*** Opening of Material provided ***
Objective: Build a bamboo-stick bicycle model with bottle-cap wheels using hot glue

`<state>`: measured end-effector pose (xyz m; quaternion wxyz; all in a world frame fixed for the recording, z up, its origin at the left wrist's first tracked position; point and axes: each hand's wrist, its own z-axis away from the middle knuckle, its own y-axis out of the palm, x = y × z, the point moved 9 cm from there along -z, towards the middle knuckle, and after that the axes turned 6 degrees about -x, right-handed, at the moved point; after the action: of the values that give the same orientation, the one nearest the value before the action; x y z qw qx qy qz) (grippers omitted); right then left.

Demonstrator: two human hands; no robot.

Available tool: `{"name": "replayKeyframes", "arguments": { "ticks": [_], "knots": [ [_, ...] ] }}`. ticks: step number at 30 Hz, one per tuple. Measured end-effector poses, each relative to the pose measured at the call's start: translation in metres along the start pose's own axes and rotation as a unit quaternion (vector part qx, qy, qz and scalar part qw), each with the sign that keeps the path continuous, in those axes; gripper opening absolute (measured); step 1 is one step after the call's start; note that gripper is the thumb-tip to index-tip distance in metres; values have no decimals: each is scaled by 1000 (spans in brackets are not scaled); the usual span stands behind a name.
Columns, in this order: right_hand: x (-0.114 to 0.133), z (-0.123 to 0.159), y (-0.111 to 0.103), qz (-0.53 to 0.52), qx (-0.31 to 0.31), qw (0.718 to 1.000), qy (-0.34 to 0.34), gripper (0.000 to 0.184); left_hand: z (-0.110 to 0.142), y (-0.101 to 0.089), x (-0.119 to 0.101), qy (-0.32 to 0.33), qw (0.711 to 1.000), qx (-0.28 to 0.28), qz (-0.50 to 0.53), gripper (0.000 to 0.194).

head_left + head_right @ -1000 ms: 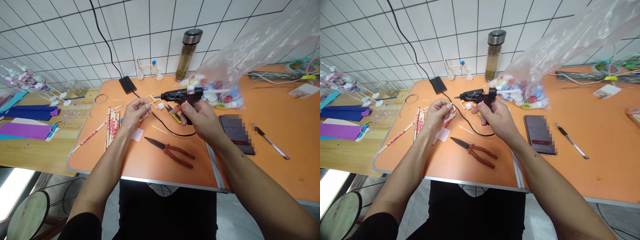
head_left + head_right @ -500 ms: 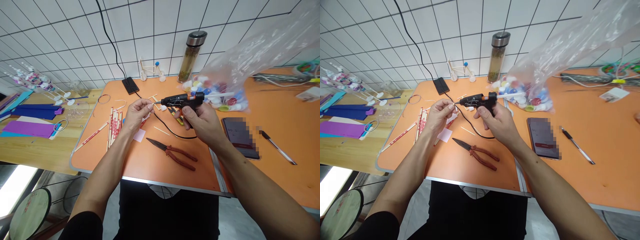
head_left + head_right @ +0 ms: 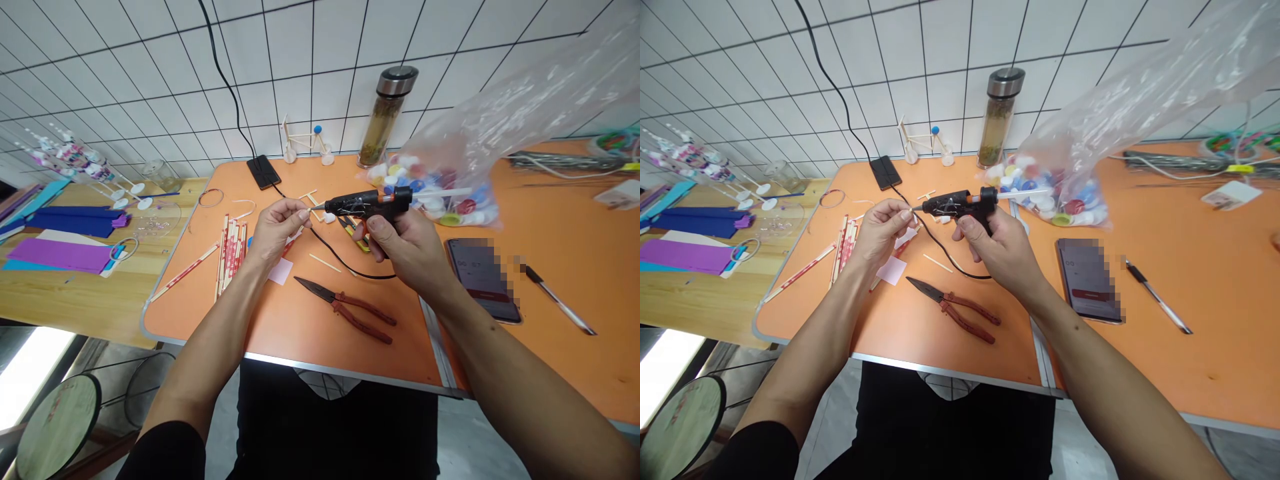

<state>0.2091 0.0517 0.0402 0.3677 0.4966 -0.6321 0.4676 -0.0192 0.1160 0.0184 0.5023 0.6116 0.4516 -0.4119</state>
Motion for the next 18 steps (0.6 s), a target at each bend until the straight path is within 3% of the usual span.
{"name": "replayKeyframes", "arguments": {
  "ticks": [18],
  "knots": [
    [5, 0, 0, 12, -9, 1000, 11, 65, -1, 2, -2, 3, 1000, 6, 10, 46]
  ]
}}
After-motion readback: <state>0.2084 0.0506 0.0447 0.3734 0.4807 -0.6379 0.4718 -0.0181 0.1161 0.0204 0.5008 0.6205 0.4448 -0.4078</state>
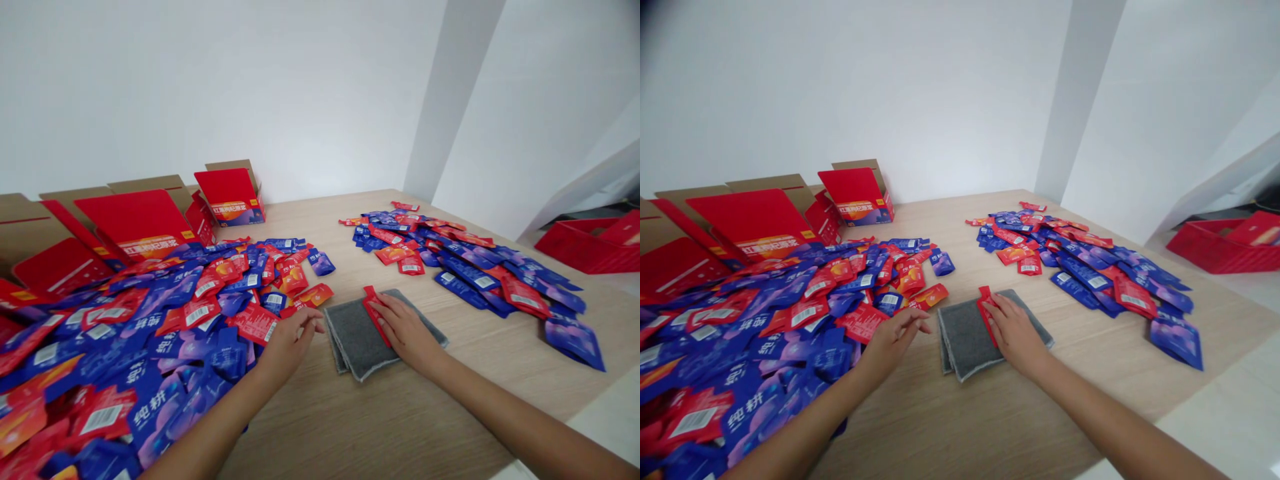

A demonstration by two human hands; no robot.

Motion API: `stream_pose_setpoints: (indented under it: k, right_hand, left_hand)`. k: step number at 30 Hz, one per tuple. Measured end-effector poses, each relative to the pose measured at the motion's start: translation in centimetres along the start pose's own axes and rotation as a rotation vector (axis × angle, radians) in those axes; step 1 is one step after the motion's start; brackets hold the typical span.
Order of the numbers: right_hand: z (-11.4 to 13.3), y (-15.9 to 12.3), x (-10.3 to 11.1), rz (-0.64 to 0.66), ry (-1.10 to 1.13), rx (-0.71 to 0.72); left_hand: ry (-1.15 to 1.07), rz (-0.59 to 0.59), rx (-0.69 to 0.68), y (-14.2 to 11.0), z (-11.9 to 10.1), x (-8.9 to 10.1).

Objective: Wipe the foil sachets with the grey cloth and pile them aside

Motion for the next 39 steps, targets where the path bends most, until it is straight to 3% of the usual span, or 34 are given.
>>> stream_pose_setpoints:
  k: [4,12,15,17,20,23,26,29,31,35,39]
  right_hand:
    - [0.3,0.1,0.2,0.001,0.013,0.003]
    - [0.3,0.0,0.2,-0.008,0.018,0.002]
    - [0.2,0.0,0.2,-0.005,0.024,0.007]
    - [0.1,-0.1,0.3,-0.002,0.028,0.015]
    - [0.0,-0.2,0.3,0.003,0.032,0.030]
    - [-0.2,-0.2,0.0,0.003,0.027,0.044]
    - [-0.3,-0.2,-0.4,0.007,-0.010,0.051]
    - [0.1,-0.3,-0.8,0.024,-0.064,0.079]
    - [0.9,-0.4,-0.9,0.039,-0.091,0.099]
    - [2.7,-0.8,-1.3,0.059,-0.131,0.091]
    - [3.5,-1.2,-1.4,0.061,-0.155,0.086]
  left_hand:
    - [0.027,0.034,-0.042,-0.5,-0.6,0.2]
    - [0.048,-0.004,-0.072,-0.7,-0.3,0.6]
    - [0.101,0.018,-0.066,-0.7,-1.0,2.3]
    - [0.155,0.024,-0.057,-1.5,-1.5,4.8]
    - [0.329,-0.028,-0.028,-5.5,-1.9,9.5]
    - [0.620,-0.049,-0.071,-12.9,-1.5,12.8]
    - [0.934,0.075,-0.201,-20.6,-0.1,12.9]
    - [1.127,0.197,-0.267,-24.9,1.8,11.3]
    - [1.177,0.185,-0.243,-24.9,2.7,10.2]
    - [1.198,-0.030,-0.138,-20.9,3.2,8.5]
    - [1.172,-0.090,-0.068,-17.9,3.2,7.5]
Point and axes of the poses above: each hand's wrist, its own y-axis towards the middle knuckle, its own x-axis out of the back of the hand, z = x × y, the point moved 2 cm from there along y, towards the middle knuckle, and after that the axes turned 1 degree about -x, right-handed, at the moved point
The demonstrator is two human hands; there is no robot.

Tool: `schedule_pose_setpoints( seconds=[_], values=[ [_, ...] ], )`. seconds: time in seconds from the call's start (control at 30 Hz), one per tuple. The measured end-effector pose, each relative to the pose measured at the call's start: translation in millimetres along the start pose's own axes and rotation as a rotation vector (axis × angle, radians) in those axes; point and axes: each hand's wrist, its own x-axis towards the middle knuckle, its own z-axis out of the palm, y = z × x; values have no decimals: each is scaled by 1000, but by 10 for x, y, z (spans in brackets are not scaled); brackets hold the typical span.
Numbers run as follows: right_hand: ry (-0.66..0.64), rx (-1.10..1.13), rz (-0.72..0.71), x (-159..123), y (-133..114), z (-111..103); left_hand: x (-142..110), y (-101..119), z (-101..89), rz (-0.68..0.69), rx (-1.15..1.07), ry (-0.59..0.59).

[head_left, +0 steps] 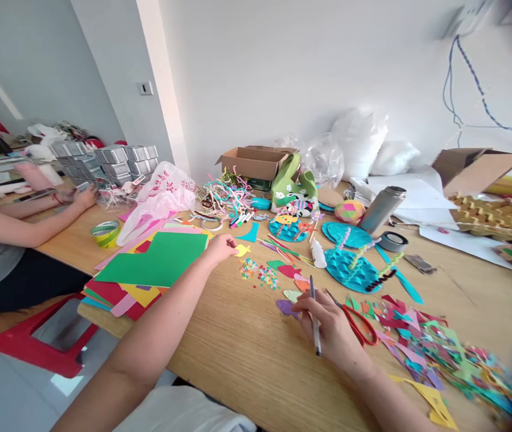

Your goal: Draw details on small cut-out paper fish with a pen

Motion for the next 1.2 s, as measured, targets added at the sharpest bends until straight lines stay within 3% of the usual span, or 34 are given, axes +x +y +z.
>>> schedule_pose_setpoints(
  seconds=[0.2, 0.4, 0.53, 0.77, 0.87, 1.0, 1.1, 1.2],
  values=[
    [-107, -59, 29, 34, -29, 30, -629, 6, 279, 153, -127, -198],
    [34, -127, 132, -15, 70, 71, -1078, 175, 707, 235, -73, -340],
    [113, -77, 133, -31, 86, 74, -1212, 308, 854, 273, 42, -308],
    [135, 16, 100, -32, 17, 48, -1326, 360, 733, 406, 302, -118],
    [55, 85, 62, -22, -32, 19, -1302, 350, 597, 481, 355, -76],
    [-190, 164, -25, -8, -83, 5, -1318, 316, 466, 646, 376, -143],
    [-235, 156, -10, -3, -96, 16, -1401, 230, 483, 985, 490, -209],
    [-224, 144, -9, 4, -99, 32, -1477, 123, 564, 1089, 620, -239]
  ],
)
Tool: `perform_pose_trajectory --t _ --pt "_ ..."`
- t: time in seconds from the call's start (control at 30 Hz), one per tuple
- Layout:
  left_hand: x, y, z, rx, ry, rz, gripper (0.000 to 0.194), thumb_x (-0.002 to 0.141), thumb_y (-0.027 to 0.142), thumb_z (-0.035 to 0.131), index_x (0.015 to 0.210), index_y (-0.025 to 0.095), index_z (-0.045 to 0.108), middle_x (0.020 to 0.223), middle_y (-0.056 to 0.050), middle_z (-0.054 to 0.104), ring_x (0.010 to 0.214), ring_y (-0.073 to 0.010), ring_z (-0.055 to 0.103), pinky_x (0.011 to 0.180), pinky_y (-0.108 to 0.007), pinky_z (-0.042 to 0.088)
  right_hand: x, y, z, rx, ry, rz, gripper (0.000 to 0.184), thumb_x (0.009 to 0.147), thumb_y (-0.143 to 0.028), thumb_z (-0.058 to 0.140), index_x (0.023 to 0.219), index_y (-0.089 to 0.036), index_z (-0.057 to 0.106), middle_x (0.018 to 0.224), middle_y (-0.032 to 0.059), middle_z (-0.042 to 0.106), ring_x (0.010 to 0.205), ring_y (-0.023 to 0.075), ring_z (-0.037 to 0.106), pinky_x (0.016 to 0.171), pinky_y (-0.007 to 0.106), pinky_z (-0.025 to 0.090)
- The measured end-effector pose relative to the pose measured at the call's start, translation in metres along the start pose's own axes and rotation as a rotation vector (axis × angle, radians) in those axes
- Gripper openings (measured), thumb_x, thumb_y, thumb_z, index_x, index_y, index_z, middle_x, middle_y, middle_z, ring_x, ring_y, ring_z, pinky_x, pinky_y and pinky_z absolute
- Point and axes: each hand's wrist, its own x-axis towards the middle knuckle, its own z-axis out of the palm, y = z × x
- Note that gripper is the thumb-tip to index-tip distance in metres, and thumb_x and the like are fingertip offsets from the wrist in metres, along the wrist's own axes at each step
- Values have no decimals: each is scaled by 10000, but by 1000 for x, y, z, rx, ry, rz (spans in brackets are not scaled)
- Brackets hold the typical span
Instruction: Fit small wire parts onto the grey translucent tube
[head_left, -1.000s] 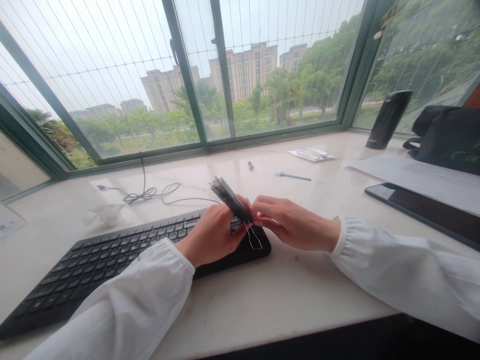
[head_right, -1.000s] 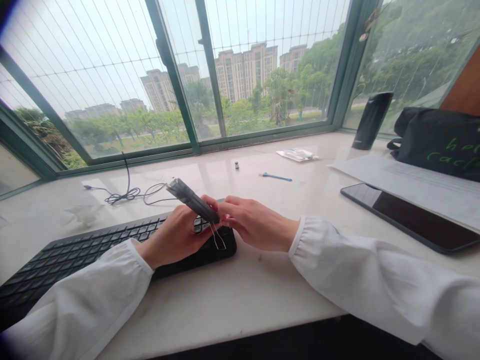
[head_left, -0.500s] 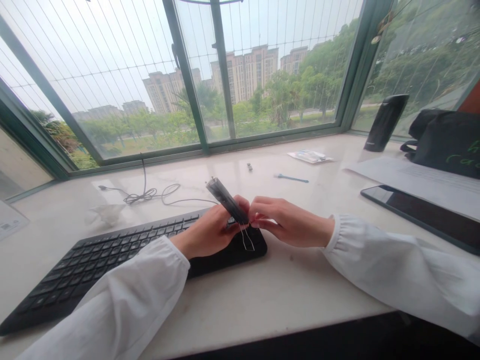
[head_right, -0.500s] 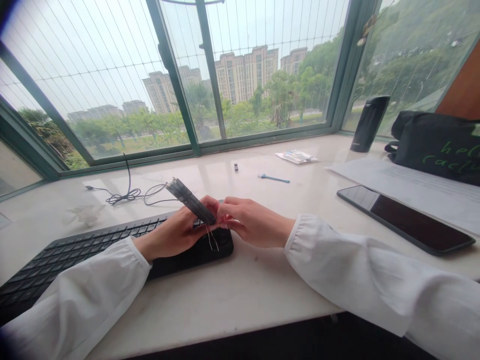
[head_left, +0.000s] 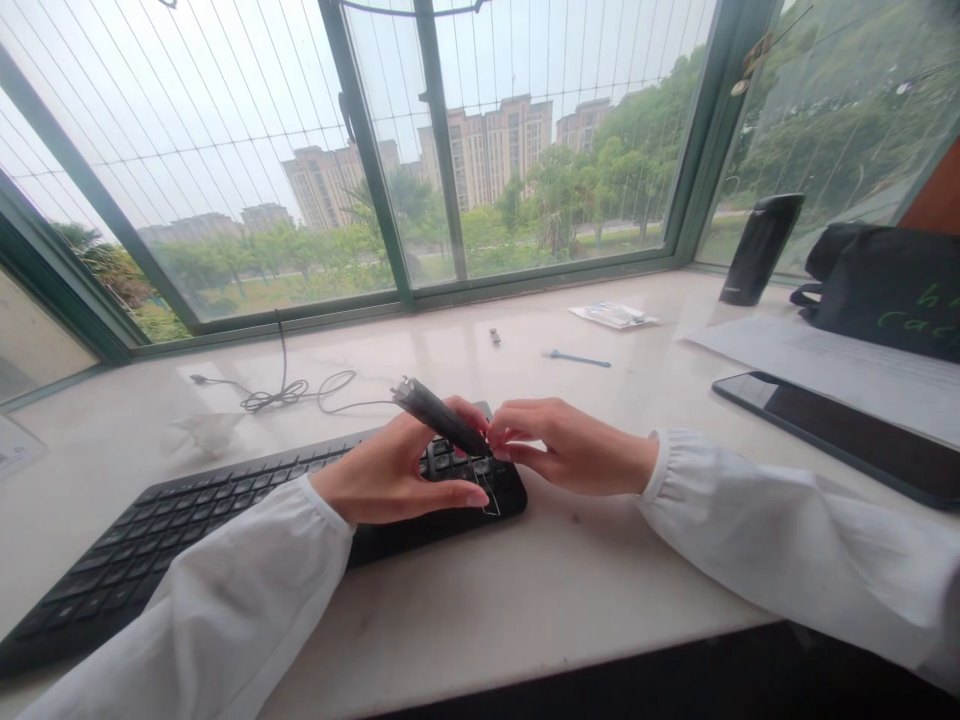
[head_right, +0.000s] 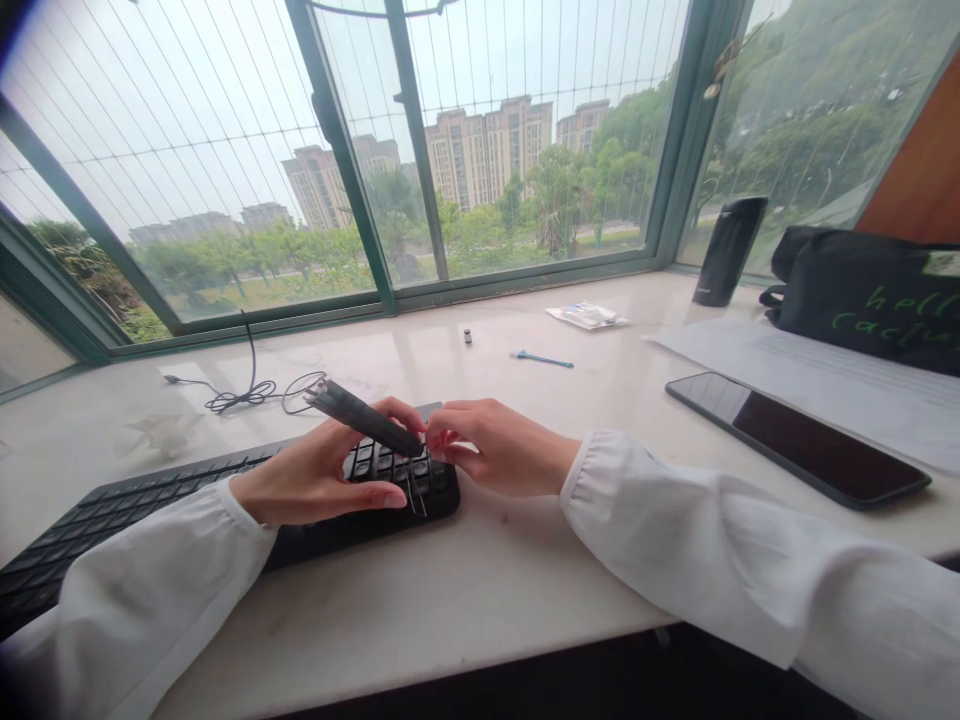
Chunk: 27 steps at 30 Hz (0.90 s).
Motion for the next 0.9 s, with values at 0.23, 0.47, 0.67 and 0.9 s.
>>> perform_pose_trajectory --t 0.23,0.47,0.67,0.9 --pt "5 -10 10 -3 128 2 180 879 303 664 997 179 604 887 10 646 829 -113 608 763 -211 480 0 -2 0 43 25 12 85 880 -97 589 864 -171 629 867 24 691 779 130 621 738 246 470" --pt "6 -7 11 52 185 65 134 873 293 675 937 181 641 861 16 678 801 -114 632 755 -208 475 -2 -13 -10 36 -54 17 121 947 -231 522 967 -161 619 963 69 700 870 171 639 788 293 471" --pt "7 -5 10 169 206 63 181 879 361 662 902 182 643 873 9 673 784 -121 629 737 -219 463 -3 -15 -11 -18 -70 -4 197 866 -307 666 1003 -176 612 1019 71 693 935 192 639 841 307 466" --pt "9 -5 12 233 241 8 259 891 440 622 913 184 581 933 -25 650 766 -145 620 706 -251 474 0 -18 -9 -68 -46 63 186 872 -354 654 910 -178 608 809 20 657 692 139 580 650 261 441"
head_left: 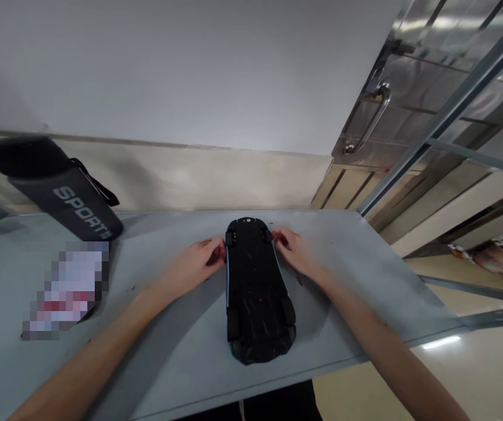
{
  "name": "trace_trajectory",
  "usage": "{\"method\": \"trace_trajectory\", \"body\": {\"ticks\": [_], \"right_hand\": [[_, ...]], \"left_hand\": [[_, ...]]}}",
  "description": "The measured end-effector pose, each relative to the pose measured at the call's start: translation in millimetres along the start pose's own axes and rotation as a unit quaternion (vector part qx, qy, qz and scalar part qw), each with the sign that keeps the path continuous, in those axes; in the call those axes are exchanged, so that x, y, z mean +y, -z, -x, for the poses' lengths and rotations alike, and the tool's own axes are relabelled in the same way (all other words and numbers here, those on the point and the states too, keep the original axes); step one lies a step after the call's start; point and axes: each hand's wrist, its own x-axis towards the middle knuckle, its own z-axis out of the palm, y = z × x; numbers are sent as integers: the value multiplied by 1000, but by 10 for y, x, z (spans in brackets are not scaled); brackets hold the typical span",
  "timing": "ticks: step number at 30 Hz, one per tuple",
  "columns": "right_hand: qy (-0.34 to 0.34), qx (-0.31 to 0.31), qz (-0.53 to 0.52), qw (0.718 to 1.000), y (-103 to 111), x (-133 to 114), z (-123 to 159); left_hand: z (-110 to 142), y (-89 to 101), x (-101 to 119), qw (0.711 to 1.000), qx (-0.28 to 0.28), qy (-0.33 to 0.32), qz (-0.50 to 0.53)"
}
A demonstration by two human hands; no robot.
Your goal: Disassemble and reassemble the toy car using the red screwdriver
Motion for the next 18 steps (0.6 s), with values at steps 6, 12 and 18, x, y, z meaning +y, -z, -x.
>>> {"method": "trace_trajectory", "body": {"ticks": [6,12,18], "right_hand": [[10,5,5,1000,8,16,12],[13,-14,23,1000,28,-29,26],[7,-31,36,999,27,-44,25]], "left_hand": [[5,23,-1,1000,-3,-5,-4],[14,42,5,1000,0,-8,-8],[13,43,-8,1000,3,-9,-19]]}}
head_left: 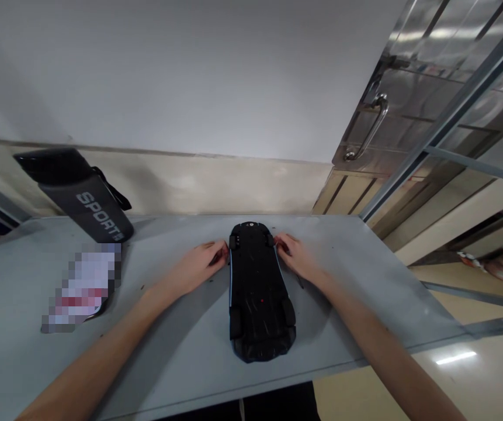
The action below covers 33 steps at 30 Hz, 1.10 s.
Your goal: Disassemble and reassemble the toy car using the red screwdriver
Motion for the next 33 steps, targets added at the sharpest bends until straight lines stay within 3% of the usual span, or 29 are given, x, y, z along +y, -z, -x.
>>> {"method": "trace_trajectory", "body": {"ticks": [20,33], "right_hand": [[6,3,-7,1000,40,-34,18],[-17,28,-10,999,36,-83,-52]], "left_hand": [[-11,23,3,1000,10,21,1],[8,5,34,994,55,50,78]]}}
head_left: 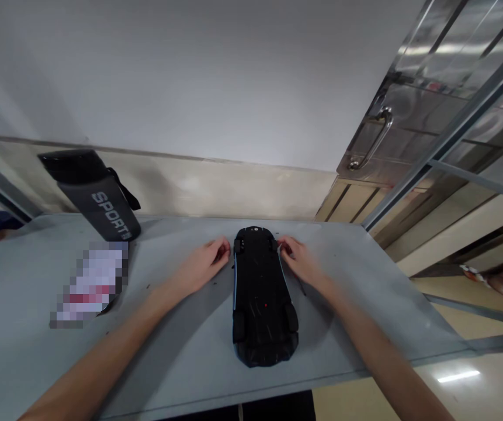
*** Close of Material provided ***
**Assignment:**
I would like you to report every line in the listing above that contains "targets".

**Task output:**
Motion for the next 39 steps, targets where the path bends most, until it is straight to 3% of the usual span, or 34 are given.
Motion for the next 1.2 s, as measured, targets added at the sharpest bends until straight lines stay within 3% of the usual span, or 34 are given, axes +x +y +z.
Motion for the next 33 steps, targets added at the sharpest bends until straight lines stay within 3% of the usual span, or 29 are given, x, y, z along +y, -z, -x.

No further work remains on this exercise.